Restrict the output to the lines below starting at the one that contains "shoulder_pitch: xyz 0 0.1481" and ending at the one that contains "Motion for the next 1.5", and restate them word for word, both ends included.

##########

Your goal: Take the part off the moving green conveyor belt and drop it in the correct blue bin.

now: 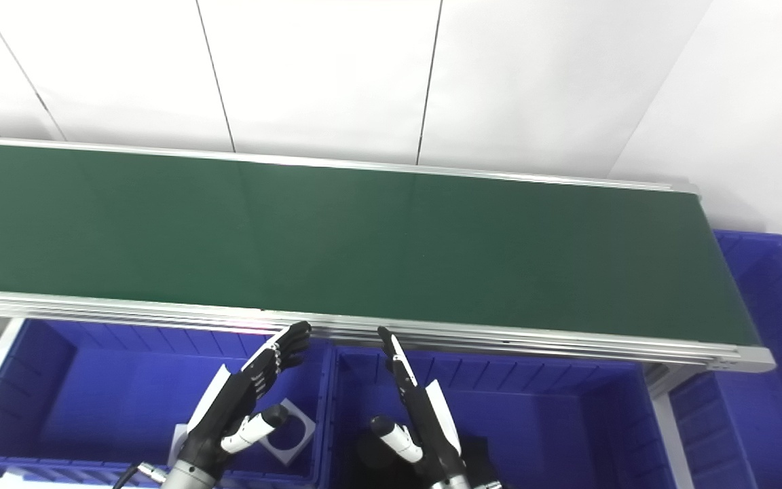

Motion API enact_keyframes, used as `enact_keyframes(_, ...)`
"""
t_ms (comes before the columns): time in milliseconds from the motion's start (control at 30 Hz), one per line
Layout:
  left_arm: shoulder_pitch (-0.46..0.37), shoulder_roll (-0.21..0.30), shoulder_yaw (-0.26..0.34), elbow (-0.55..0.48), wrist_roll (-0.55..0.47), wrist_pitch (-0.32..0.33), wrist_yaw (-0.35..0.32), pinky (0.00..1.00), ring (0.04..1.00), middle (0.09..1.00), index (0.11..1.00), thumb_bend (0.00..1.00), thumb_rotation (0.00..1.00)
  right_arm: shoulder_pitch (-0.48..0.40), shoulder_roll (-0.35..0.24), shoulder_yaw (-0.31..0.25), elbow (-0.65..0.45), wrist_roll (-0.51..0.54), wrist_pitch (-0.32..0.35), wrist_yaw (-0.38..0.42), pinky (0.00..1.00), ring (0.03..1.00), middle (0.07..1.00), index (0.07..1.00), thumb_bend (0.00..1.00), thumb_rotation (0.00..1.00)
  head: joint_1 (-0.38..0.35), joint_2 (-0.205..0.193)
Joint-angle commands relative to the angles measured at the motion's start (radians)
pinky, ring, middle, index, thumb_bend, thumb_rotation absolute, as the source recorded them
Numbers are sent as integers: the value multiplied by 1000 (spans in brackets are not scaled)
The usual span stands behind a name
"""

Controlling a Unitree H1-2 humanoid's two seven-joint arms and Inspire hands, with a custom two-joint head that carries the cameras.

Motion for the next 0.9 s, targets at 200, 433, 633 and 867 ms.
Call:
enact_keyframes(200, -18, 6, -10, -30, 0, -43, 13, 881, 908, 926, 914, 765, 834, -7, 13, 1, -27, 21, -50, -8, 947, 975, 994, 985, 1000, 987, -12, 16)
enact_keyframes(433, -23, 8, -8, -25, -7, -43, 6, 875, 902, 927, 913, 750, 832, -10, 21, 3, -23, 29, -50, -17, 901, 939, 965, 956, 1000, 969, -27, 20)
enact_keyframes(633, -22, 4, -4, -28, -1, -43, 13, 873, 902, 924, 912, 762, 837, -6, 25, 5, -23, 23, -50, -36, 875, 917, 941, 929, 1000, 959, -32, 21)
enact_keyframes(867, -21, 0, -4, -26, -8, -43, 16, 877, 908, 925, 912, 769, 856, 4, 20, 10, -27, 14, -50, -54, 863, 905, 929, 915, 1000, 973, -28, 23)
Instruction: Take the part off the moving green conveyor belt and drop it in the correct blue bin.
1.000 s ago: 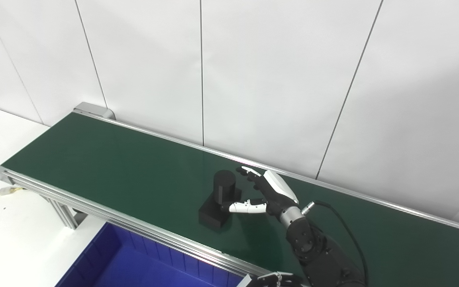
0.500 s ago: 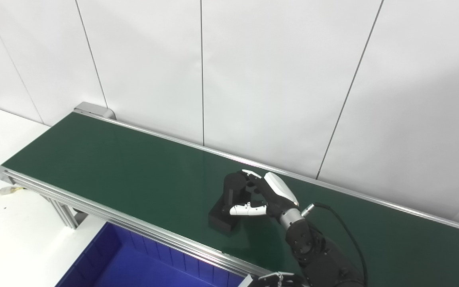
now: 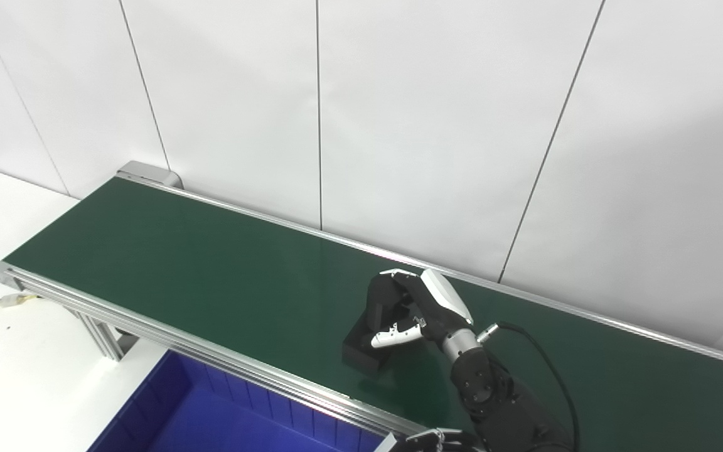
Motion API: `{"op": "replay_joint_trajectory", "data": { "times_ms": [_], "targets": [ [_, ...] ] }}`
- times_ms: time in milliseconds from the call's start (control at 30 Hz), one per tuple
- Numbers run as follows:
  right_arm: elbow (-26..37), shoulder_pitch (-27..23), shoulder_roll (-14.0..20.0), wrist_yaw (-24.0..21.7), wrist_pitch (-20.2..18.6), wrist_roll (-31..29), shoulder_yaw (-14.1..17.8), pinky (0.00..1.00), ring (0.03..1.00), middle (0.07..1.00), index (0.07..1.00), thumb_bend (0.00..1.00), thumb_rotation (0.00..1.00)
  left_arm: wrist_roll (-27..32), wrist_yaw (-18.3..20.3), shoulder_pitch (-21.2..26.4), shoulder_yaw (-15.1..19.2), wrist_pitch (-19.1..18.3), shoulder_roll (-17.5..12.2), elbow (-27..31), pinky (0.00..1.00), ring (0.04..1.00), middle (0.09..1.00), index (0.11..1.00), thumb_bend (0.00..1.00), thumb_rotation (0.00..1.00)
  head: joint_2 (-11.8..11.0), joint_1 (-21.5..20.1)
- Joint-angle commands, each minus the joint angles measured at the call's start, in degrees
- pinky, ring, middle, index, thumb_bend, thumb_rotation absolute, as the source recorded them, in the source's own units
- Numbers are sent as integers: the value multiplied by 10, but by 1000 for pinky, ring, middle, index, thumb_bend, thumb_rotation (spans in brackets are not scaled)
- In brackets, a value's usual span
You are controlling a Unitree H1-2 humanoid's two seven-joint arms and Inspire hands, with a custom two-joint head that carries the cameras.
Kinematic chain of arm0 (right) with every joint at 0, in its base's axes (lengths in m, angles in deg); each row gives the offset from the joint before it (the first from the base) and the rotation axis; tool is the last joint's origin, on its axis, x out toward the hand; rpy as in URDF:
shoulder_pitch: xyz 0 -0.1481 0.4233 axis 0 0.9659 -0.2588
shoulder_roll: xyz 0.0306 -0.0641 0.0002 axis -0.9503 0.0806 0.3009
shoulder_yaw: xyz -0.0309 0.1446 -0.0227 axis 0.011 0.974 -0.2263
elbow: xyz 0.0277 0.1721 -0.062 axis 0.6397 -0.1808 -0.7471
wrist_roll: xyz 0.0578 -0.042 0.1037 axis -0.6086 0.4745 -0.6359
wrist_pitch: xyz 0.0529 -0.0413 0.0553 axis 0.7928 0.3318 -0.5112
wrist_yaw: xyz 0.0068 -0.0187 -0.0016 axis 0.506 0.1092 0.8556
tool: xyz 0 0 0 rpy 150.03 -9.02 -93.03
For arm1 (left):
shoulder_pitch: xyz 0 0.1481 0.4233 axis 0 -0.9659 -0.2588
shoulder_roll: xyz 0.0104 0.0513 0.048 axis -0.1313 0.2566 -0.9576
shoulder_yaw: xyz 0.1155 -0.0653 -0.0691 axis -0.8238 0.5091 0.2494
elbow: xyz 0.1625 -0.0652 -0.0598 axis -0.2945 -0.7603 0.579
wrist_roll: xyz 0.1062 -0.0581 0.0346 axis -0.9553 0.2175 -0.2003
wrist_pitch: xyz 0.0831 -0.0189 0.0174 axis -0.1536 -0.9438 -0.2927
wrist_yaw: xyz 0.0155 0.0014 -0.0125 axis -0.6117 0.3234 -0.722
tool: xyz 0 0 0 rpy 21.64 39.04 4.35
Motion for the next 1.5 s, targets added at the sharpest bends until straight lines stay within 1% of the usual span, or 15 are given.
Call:
{"op": "replay_joint_trajectory", "data": {
  "times_ms": [0, 33, 100, 200, 333, 400, 500, 633, 700, 900, 1067, 1200, 1267, 1333, 1467],
  "targets": [
    [8, -16, -17, 28, 48, -14, 11, 530, 447, 507, 555, 536, 2, 8, 5, 2, -2, 25, 3, 20, 654, 721, 766, 769, 919, 289, 1, -2],
    [6, -16, -17, 33, 54, -14, 12, 520, 445, 504, 523, 525, 0, 9, 6, 1, -1, 25, 3, 20, 655, 722, 766, 769, 920, 290, 1, -2],
    [3, -15, -17, 43, 64, -15, 13, 527, 452, 512, 491, 518, 0, 10, 8, 1, -1, 25, 2, 21, 657, 723, 767, 770, 918, 292, 1, -2],
    [0, -13, -17, 57, 75, -13, 13, 534, 462, 520, 468, 516, 0, 12, 10, 0, 1, 25, 2, 22, 664, 731, 772, 771, 917, 287, 2, -4],
    [0, -12, -16, 66, 80, -14, 14, 534, 461, 524, 465, 516, 0, 17, 14, -1, 2, 25, -1, 24, 670, 737, 775, 771, 907, 277, 2, -5],
    [2, -11, -15, 66, 82, -17, 15, 529, 454, 524, 469, 516, 0, 15, 14, -2, 2, 25, -1, 24, 669, 740, 782, 774, 915, 290, 2, -5],
    [7, -10, -14, 65, 83, -20, 15, 527, 450, 522, 471, 516, 0, 19, 17, -2, 4, 25, -2, 26, 667, 741, 785, 775, 910, 281, 2, -9],
    [18, -6, -12, 71, 84, -20, 16, 528, 451, 521, 470, 516, 0, 15, 18, -2, 6, 25, -2, 26, 659, 733, 782, 773, 906, 285, 2, -12],
    [28, -2, -9, 72, 84, -24, 17, 511, 446, 521, 473, 517, 0, 15, 19, -1, 6, 25, -2, 26, 660, 725, 769, 767, 897, 281, 2, -14],
    [113, 30, 13, 66, 82, -27, 26, 498, 446, 523, 472, 517, 0, 31, 31, 0, 12, 25, -3, 21, 686, 741, 785, 777, 901, 279, 2, -21],
    [222, 65, 39, 48, 58, -28, 41, 522, 459, 518, 467, 518, 0, 36, 36, 0, 16, 25, -5, 19, 697, 744, 784, 778, 912, 294, 0, -29],
    [293, 84, 51, 30, 24, -29, 54, 492, 437, 509, 486, 518, 0, 37, 39, 1, 20, 25, -9, 19, 702, 747, 787, 778, 909, 298, -2, -35],
    [317, 91, 53, 24, 12, -29, 60, 486, 438, 511, 489, 518, 0, 37, 42, 0, 23, 25, -10, 20, 703, 747, 788, 779, 906, 296, -3, -37],
    [341, 97, 57, 17, 14, -38, 69, 476, 436, 509, 486, 519, 0, 37, 44, -1, 25, 25, -12, 20, 705, 749, 786, 779, 906, 300, -3, -41],
    [393, 110, 65, 6, -1, -45, 83, 451, 443, 517, 478, 518, 0, 41, 51, -2, 29, 24, -15, 24, 708, 753, 790, 780, 908, 305, -3, -56]
  ]
}}
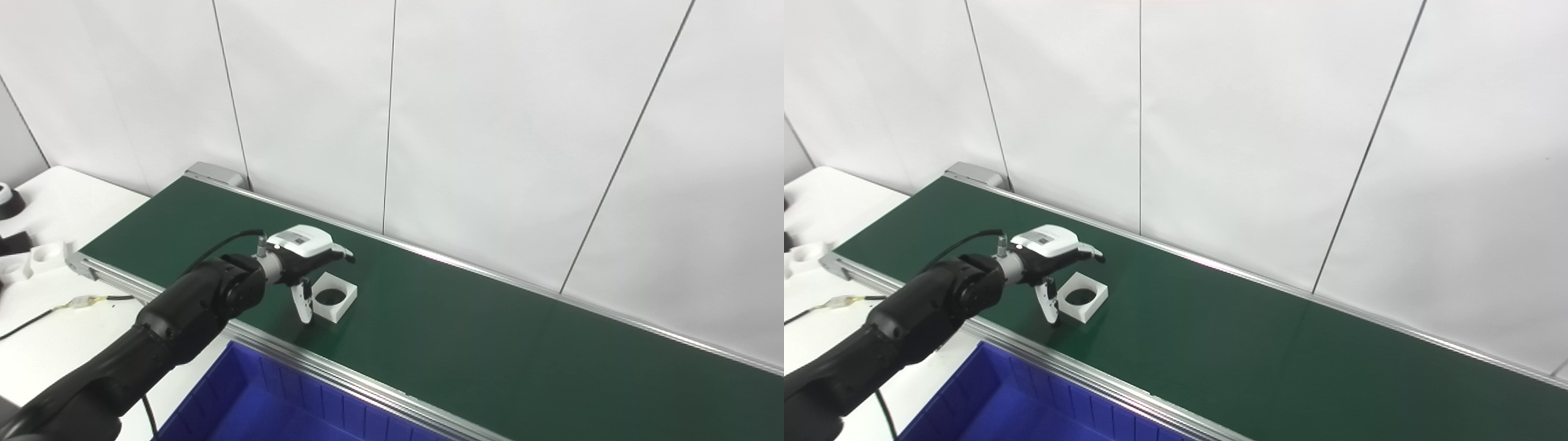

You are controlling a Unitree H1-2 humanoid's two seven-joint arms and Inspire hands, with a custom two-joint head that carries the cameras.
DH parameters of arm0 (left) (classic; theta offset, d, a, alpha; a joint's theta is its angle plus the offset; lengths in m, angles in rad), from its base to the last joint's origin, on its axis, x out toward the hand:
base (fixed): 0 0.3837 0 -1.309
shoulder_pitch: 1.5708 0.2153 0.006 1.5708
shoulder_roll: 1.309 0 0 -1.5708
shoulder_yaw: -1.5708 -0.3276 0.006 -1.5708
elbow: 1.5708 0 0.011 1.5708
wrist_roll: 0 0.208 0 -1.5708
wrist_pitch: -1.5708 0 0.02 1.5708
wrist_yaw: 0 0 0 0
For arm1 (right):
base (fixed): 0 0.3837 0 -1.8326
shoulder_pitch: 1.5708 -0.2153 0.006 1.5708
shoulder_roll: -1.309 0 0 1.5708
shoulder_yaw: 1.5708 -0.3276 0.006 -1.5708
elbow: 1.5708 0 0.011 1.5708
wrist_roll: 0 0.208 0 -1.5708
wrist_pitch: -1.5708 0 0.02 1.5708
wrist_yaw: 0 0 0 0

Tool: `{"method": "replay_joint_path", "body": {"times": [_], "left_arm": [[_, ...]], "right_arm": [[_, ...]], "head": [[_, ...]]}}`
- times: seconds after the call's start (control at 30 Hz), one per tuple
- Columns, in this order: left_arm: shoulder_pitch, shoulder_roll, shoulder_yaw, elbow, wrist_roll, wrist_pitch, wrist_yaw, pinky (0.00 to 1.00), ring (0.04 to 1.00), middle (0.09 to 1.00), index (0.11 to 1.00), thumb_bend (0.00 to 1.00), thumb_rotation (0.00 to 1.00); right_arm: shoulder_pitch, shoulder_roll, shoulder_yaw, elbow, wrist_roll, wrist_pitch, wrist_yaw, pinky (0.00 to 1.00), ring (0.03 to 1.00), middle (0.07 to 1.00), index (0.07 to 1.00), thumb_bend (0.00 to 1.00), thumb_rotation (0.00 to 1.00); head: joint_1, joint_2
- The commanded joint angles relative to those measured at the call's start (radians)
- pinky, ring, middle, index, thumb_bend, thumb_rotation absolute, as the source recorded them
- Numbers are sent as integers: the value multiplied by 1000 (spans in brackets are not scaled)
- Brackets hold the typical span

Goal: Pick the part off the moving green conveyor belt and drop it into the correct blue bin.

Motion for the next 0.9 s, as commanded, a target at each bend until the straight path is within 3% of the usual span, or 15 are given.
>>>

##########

- _Written solution_:
shoulder_pitch: xyz 0 0.1481 0.4233 axis 0 -0.9659 -0.2588
shoulder_roll: xyz 0.0104 0.0513 0.048 axis -0.1313 0.2566 -0.9576
shoulder_yaw: xyz 0.1155 -0.0653 -0.0691 axis -0.8238 0.5091 0.2494
elbow: xyz 0.1625 -0.0652 -0.0598 axis -0.2945 -0.7603 0.579
wrist_roll: xyz 0.1062 -0.0581 0.0346 axis -0.9553 0.2175 -0.2003
wrist_pitch: xyz 0.0831 -0.0189 0.0174 axis -0.1536 -0.9438 -0.2927
wrist_yaw: xyz 0.0155 0.0014 -0.0125 axis -0.6117 0.3234 -0.722
tool: xyz 0 0 0 rpy 21.64 39.04 4.35
Motion for the next 1.5 s, targets added at the sharpest bends until straight lines stay within 1% of the usual span, or 15 are given.

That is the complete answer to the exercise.